**WHAT YOU WILL DO**:
The whole of the data is to be returned without a single change.

++++

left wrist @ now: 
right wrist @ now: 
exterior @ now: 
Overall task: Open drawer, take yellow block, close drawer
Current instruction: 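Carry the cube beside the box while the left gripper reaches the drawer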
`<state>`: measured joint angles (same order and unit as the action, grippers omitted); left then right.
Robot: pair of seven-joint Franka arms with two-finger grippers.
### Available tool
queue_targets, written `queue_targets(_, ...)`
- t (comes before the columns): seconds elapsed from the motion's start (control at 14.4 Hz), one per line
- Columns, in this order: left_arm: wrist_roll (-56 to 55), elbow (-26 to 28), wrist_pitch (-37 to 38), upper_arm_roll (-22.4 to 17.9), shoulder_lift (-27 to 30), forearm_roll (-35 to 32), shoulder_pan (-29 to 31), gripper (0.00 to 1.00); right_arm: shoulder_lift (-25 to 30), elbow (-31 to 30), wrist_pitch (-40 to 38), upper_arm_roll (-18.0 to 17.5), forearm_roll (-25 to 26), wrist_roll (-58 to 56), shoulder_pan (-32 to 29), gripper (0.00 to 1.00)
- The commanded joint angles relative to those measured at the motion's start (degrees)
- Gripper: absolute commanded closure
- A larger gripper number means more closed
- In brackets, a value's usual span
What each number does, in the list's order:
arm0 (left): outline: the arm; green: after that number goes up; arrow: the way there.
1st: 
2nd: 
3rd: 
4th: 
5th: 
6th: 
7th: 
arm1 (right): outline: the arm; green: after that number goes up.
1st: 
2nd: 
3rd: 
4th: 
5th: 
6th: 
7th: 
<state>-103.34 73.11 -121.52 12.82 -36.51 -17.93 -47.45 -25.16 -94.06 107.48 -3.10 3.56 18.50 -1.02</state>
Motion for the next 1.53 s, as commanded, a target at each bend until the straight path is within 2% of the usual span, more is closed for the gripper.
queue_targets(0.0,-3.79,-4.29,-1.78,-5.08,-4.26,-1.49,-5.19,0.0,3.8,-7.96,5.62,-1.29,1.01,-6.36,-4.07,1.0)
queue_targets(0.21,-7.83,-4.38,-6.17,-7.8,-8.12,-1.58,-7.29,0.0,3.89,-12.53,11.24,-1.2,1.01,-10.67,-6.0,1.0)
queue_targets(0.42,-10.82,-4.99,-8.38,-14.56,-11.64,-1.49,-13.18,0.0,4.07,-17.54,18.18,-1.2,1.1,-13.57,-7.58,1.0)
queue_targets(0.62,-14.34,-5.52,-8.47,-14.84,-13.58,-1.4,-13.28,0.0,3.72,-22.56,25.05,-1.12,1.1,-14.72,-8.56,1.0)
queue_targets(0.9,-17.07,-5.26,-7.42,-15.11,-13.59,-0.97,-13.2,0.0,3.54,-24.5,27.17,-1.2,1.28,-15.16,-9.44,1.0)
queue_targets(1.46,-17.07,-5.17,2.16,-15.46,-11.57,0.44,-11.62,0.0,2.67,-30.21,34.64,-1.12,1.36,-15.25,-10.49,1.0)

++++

**ANSWER TO THIS PROBLEM**:
left wrist @ now: 
right wrist @ now: 
exterior @ now: 
Overall task: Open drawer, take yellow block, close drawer
Current instruction: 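Carry the cube beside the box while the left gripper reaches the drawer
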`<state>`: measured joint angles (same order and unit as the action, grippers omitted); left then right.
Robot: pair of seven-joint Franka arms with two-finger grippers.
### Available tool
queue_targets, written `queue_targets(_, ...)`
- t (comes before the columns): seconds elapsed from the motion's start (control at 14.4 Hz), one per line
- Columns, in this order: left_arm: wrist_roll (-56 to 55), elbow (-26 to 28), wrist_pitch (-37 to 38), upper_arm_roll (-22.4 to 17.9), shoulder_lift (-27 to 30), forearm_roll (-35 to 32), shoulder_pan (-29 to 31), gripper (0.00 to 1.00); right_arm: shoulder_lift (-25 to 30), elbow (-31 to 30), wrist_pitch (-40 to 38), upper_arm_roll (-18.0 to 17.5), forearm_roll (-25 to 26), wrist_roll (-58 to 56), shoulder_pan (-32 to 29), gripper (0.00 to 1.00)
- The commanded joint angles relative to those measured at the motion's start (degrees)
- Gripper: absolute commanded closure
- A larger gripper number means more closed
- In brackets, a value's usual span
What each number does, in the list's order:
arm0 (left): outline: the arm; green: after that number goes up; arrow: the way there.
1st: 
2nd: 
3rd: 
4th: 
5th: 
6th: 
7th: 
arm1 (right): outline: the arm; green: after that number goes up.
1st: 
2nd: 
3rd: 
4th: 
5th: 
6th: 
7th: 
<state>-103.34 73.11 -121.52 12.82 -36.51 -17.93 -47.45 -25.16 -94.06 107.48 -3.10 3.56 18.50 -1.02</state>
Motion for the next 1.53 s, as commanded, a target at each bend until the straight path is within 2% of the usual span, more is closed for the gripper.
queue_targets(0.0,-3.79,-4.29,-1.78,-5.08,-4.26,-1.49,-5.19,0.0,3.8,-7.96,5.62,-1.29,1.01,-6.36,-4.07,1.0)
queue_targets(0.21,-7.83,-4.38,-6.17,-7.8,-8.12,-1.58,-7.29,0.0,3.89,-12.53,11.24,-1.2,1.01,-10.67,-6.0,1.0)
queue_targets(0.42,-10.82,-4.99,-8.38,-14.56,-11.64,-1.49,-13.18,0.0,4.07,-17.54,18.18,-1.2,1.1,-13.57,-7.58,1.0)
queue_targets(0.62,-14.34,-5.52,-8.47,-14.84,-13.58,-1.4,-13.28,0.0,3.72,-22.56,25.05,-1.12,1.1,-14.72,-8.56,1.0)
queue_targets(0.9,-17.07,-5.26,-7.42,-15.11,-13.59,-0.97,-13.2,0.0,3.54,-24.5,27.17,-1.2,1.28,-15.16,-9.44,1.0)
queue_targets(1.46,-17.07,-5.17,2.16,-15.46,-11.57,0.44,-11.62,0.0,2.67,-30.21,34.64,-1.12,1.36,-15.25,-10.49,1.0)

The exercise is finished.